The guts of a LLM isn't something I'm well versed in, but

> to get the first N tokens sorted, only when the big model and small model diverge do you infer on the big model

suggests there is something I'm unaware of. If you compare the small and big model, don't you have to wait for the big model anyway and then what's the point? I assume I'm missing some detail here, but what?

▲

connorbrinton 4 hours ago | parent | next [-]

Speculative decoding takes advantage of the fact that it's faster to validate that a big model would have produced a particular sequence of tokens than to generate that sequence of tokens from scratch, because validation can take more advantage of parallel processing. So the process is generate with small model -> validate with big model -> then generate with big model only if validation fails

More info:

* https://research.google/blog/looking-back-at-speculative-dec...

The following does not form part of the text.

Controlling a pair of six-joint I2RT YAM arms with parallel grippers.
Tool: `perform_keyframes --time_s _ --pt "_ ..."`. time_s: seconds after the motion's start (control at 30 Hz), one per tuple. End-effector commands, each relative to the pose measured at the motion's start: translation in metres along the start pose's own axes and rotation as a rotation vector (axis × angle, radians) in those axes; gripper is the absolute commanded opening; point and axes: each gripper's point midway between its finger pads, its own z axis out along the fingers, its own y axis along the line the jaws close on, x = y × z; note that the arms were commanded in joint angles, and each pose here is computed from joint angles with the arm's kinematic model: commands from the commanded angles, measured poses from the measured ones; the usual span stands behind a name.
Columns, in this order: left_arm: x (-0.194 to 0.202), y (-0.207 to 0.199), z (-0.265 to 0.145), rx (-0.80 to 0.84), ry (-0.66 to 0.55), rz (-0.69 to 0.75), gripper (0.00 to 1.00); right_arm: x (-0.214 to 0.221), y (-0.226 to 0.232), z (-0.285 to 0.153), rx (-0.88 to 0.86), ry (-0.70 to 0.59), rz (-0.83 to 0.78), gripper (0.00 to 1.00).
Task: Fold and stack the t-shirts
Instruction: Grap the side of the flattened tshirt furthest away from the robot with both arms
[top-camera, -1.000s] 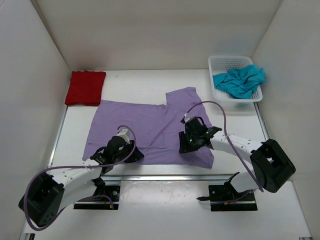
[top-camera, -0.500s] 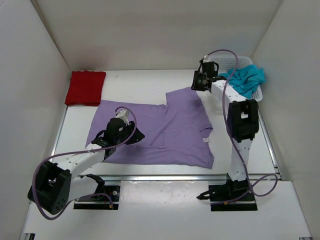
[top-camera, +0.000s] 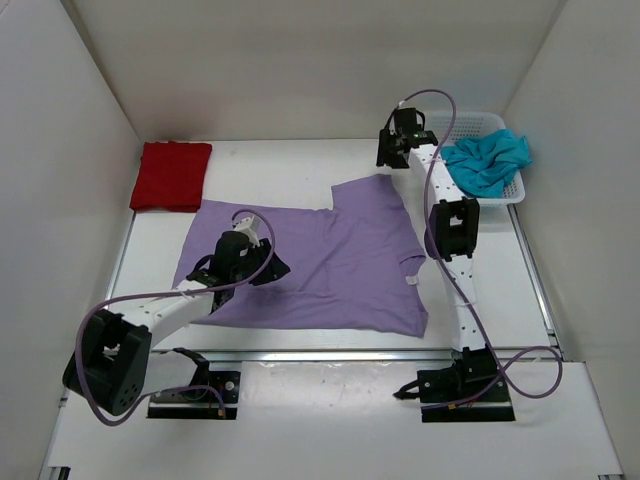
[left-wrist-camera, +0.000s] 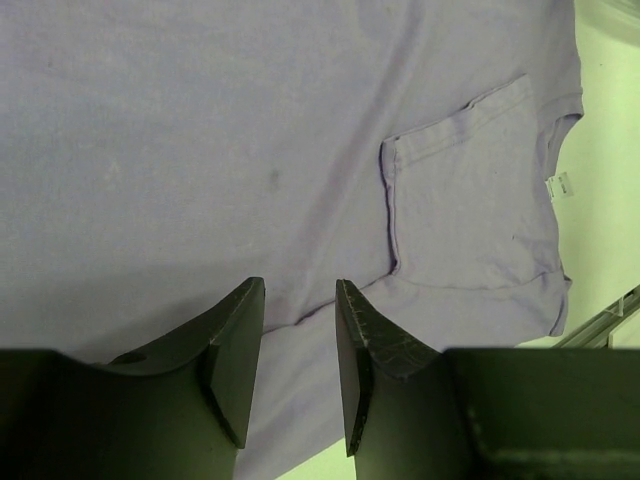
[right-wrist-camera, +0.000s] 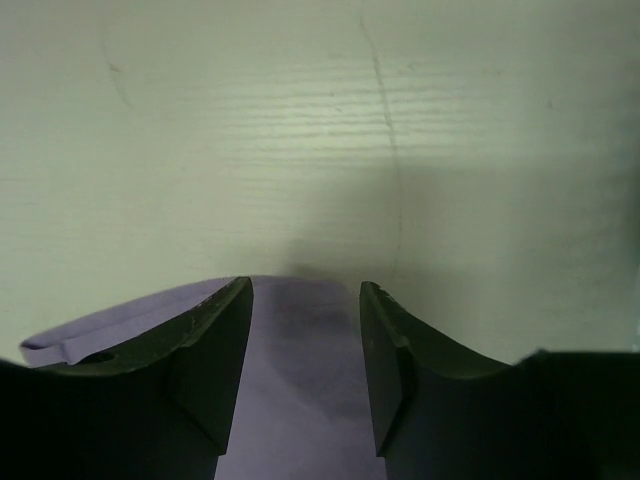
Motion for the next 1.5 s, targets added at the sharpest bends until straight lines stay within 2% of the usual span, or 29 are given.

* https://pytorch.org/blog/hitchhikers-guide-speculative-decod...

	▲	sails 4 hours ago \| parent [-]
		See also speculative cascades which is a nice read and furthered my understanding of how it all works https://research.google/blog/speculative-cascades-a-hybrid-a...

▲

speedping 4 hours ago | parent | prev | next [-]

Verification is faster than generation, one forward pass for verification of multiple tokens vs a pass for every new token in generation

▲

vanviegen 4 hours ago | parent | prev | next [-]

I don't understand how it would work either, but it may be something similar to this: https://developers.openai.com/api/docs/guides/predicted-outp...

▲

ml_basics 4 hours ago | parent | prev | next [-]

They are referring to a thing called "speculative decoding" I think.

▲

cma 4 hours ago | parent | prev [-]

When you predict with the small model, the big model can verify as more of a batch and be more similar in speed to processing input tokens, if the predictions are good and it doesn't have to be redone.